TRY IT
Please write out every entry below exactly, leaving out any pictures.

Stored data
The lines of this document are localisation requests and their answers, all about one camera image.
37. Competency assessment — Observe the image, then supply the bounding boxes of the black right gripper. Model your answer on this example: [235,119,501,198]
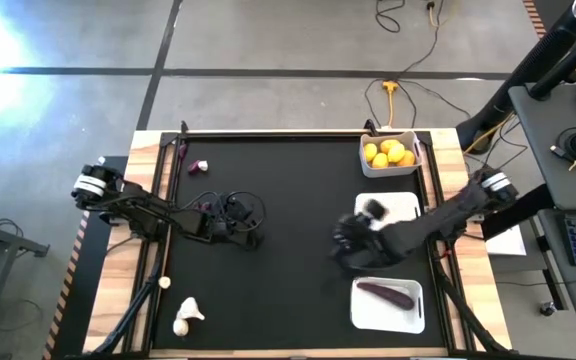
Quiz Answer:
[331,198,395,274]

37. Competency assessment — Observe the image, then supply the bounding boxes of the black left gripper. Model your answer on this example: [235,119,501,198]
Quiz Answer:
[206,195,266,252]

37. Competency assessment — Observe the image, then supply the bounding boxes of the long dark purple eggplant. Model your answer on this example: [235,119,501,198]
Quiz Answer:
[356,281,416,312]

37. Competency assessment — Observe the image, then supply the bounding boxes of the large pointed garlic bulb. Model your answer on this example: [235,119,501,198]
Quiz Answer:
[176,296,206,322]

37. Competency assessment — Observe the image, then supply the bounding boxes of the yellow power plug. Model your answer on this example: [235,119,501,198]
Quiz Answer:
[381,79,400,129]

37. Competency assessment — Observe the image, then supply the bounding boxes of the thin yellow pole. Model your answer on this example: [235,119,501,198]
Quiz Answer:
[462,49,576,154]

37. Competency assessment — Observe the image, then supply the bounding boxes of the white paper sheet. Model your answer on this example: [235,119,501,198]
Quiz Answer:
[485,224,528,257]

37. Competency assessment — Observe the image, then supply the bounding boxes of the black striped-edge floor mat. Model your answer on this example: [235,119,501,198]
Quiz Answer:
[41,155,130,360]
[521,0,550,39]

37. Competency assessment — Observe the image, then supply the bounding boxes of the black tower fan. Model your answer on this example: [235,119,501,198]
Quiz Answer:
[455,0,576,152]

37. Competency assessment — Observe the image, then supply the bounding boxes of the grey keyboard desk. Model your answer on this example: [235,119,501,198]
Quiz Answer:
[537,207,576,333]

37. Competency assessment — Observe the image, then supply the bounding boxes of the black aluminium table frame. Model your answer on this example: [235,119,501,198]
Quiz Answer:
[85,128,512,359]

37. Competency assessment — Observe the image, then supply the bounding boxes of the looped black floor cable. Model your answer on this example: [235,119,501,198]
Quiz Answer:
[374,0,408,34]

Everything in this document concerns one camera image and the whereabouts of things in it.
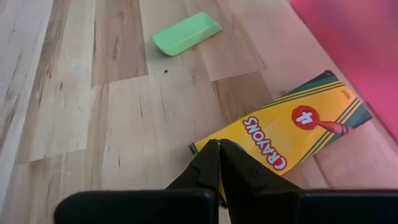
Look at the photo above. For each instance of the yellow green crayon box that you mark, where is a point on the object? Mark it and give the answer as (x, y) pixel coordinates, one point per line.
(295, 137)

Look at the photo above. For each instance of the green eraser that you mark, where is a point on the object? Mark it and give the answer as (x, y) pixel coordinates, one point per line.
(186, 32)

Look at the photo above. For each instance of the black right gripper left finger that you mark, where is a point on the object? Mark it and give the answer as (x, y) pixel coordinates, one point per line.
(199, 174)

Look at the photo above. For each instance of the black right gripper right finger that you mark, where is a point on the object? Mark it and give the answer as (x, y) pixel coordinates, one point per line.
(248, 180)

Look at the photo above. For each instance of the pink translucent bin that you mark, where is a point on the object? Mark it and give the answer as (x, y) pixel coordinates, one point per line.
(357, 46)

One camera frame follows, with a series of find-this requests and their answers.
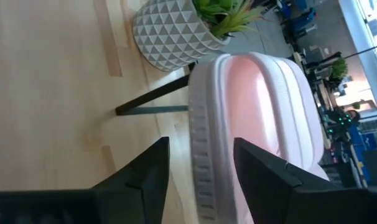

ANSWER TO THE PROBLEM
The lines of this document are localisation requests and their answers, all about one camera image.
37. Competency assessment — Observe the image, then supply the bounding boxes of the black right gripper. Model your answer on this example: [235,119,501,198]
Quiz Answer:
[331,198,395,274]

37. Competency assessment — Observe the image, then supply the bounding boxes of the black left gripper. Model your answer on this example: [235,119,501,198]
Quiz Answer:
[206,195,266,252]

37. Competency assessment — Observe the image, then supply the bounding boxes of the long dark purple eggplant. Model your answer on this example: [235,119,501,198]
Quiz Answer:
[356,281,416,312]

37. Competency assessment — Observe the image, then supply the bounding boxes of the large pointed garlic bulb. Model your answer on this example: [235,119,501,198]
Quiz Answer:
[176,296,206,322]

37. Competency assessment — Observe the image, then supply the bounding boxes of the yellow power plug. Model your answer on this example: [235,119,501,198]
Quiz Answer:
[381,79,400,129]

37. Competency assessment — Observe the image, then supply the bounding boxes of the thin yellow pole. Model your answer on this example: [235,119,501,198]
Quiz Answer:
[462,49,576,154]

37. Competency assessment — Observe the image, then supply the bounding boxes of the white paper sheet. Model your answer on this example: [235,119,501,198]
Quiz Answer:
[485,224,528,257]

37. Competency assessment — Observe the image, then supply the bounding boxes of the black striped-edge floor mat. Model your answer on this example: [235,119,501,198]
Quiz Answer:
[41,155,130,360]
[521,0,550,39]

37. Competency assessment — Observe the image, then supply the bounding boxes of the black tower fan. Model your answer on this example: [235,119,501,198]
Quiz Answer:
[455,0,576,152]

37. Competency assessment — Observe the image, then supply the bounding boxes of the grey keyboard desk. Model your answer on this example: [235,119,501,198]
Quiz Answer:
[537,207,576,333]

37. Competency assessment — Observe the image, then supply the bounding boxes of the black aluminium table frame. Model your answer on this example: [235,119,501,198]
Quiz Answer:
[85,128,512,359]

37. Competency assessment — Observe the image, then supply the bounding boxes of the looped black floor cable. Model your answer on this example: [235,119,501,198]
Quiz Answer:
[374,0,408,34]

Everything in this document concerns one camera image and the whereabouts of things in it.
Look at the photo above. For each instance of the yellow green crayon box that you mark, where is a point on the object? Mark it and give the answer as (x, y) pixel coordinates, one point per line.
(295, 137)

Look at the photo above. For each instance of the green eraser that you mark, where is a point on the object? Mark it and give the answer as (x, y) pixel coordinates, one point per line.
(186, 32)

Look at the photo above. For each instance of the black right gripper left finger that you mark, where is a point on the object? Mark it and give the answer as (x, y) pixel coordinates, one point per line.
(199, 174)

Look at the photo above. For each instance of the black right gripper right finger that you mark, where is a point on the object? Mark it and give the answer as (x, y) pixel coordinates, one point per line.
(248, 180)

Look at the photo above. For each instance of the pink translucent bin that you mark, where is a point on the object? Mark it and give the answer as (x, y) pixel coordinates, one point per line.
(357, 46)

One camera frame follows, with a series of find-this requests and their answers.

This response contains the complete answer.